_Your instructions_:
Leaving out the pictures, return word for word the stretch of entries below from the line holding "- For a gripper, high" through the line holding "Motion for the".

Collected data entries:
——

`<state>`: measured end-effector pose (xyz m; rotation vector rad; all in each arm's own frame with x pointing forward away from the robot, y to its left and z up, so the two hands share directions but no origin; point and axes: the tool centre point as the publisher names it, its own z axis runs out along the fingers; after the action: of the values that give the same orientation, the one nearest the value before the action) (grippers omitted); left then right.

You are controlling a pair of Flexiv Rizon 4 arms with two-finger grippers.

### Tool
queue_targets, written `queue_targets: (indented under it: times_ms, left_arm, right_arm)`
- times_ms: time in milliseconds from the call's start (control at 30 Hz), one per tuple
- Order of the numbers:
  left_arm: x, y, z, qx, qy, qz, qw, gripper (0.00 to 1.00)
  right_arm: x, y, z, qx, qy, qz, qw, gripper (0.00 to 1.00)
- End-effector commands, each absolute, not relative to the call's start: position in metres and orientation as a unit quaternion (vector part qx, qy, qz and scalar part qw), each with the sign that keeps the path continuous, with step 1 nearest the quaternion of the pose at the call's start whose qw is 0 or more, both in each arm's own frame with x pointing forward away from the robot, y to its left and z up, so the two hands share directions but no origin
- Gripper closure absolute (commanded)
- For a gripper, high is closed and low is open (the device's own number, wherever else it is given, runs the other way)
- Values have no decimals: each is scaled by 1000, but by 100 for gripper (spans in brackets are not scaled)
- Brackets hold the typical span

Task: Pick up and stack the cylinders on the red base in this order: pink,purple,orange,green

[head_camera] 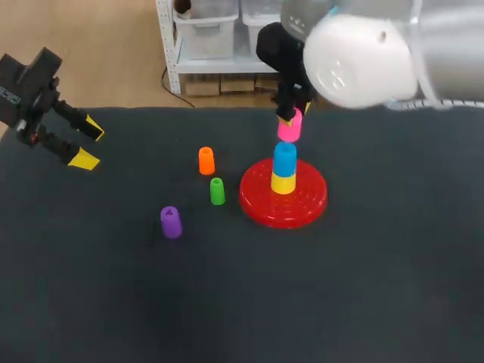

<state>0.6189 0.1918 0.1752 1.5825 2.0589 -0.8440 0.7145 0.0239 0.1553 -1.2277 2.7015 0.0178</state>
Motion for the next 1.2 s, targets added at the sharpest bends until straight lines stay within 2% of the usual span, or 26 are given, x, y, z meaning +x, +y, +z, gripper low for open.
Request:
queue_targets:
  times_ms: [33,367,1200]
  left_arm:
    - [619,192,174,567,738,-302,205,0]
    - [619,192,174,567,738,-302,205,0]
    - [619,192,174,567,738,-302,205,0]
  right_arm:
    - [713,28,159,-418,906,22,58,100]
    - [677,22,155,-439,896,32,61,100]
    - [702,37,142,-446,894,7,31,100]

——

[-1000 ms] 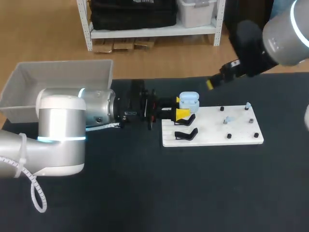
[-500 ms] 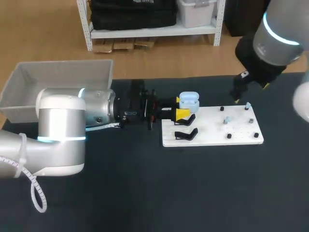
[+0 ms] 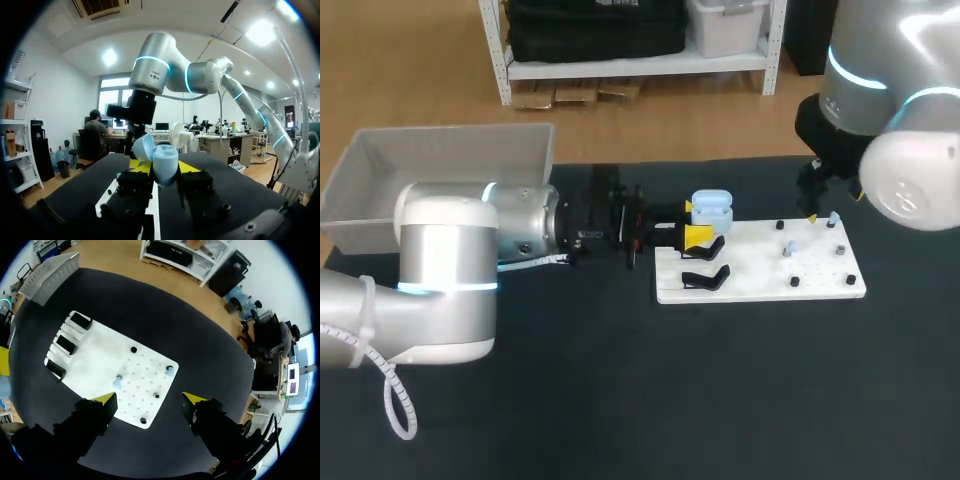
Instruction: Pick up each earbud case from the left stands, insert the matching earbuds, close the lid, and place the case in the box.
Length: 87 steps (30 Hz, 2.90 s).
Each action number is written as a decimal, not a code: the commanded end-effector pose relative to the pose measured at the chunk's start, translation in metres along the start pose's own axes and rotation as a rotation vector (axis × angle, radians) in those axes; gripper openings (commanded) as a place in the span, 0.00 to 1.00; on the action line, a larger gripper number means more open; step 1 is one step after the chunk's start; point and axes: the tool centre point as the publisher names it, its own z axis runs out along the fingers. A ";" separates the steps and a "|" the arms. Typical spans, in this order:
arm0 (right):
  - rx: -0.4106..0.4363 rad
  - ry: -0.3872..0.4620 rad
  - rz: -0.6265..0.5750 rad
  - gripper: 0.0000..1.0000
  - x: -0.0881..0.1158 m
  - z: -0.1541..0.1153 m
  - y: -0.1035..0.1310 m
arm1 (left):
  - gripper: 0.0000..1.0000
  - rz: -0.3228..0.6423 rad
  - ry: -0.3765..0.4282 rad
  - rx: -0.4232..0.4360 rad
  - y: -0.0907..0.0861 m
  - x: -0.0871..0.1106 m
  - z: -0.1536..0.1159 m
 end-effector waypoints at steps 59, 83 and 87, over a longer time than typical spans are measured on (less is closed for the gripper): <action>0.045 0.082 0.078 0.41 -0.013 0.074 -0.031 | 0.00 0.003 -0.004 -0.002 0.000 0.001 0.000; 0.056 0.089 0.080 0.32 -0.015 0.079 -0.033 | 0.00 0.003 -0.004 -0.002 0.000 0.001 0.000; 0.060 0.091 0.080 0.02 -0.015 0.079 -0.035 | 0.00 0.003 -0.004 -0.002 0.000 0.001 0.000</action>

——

_Written solution_:
- For a gripper, high is closed and low is open (the device's own number, wherever else it is given, runs the other way)
- Values have no decimals: each is scaled by 1000, but by 100 for gripper (spans in brackets are not scaled)
- Brackets hold the typical span

Task: Pick up and stack the cylinders on the red base in this order: pink,purple,orange,green

[head_camera] 

<state>0.6189 0.1918 0.1752 1.5825 2.0589 -0.8440 0.7145 0.0239 0.1553 -1.2277 2.7015 0.0178</state>
Motion for the next 1.2 s, targets added at the sharpest bends until straight lines stay within 2% of the usual span, or 26 are given, x, y, z meaning +x, +y, +z, gripper low for open.

The requested output has been produced.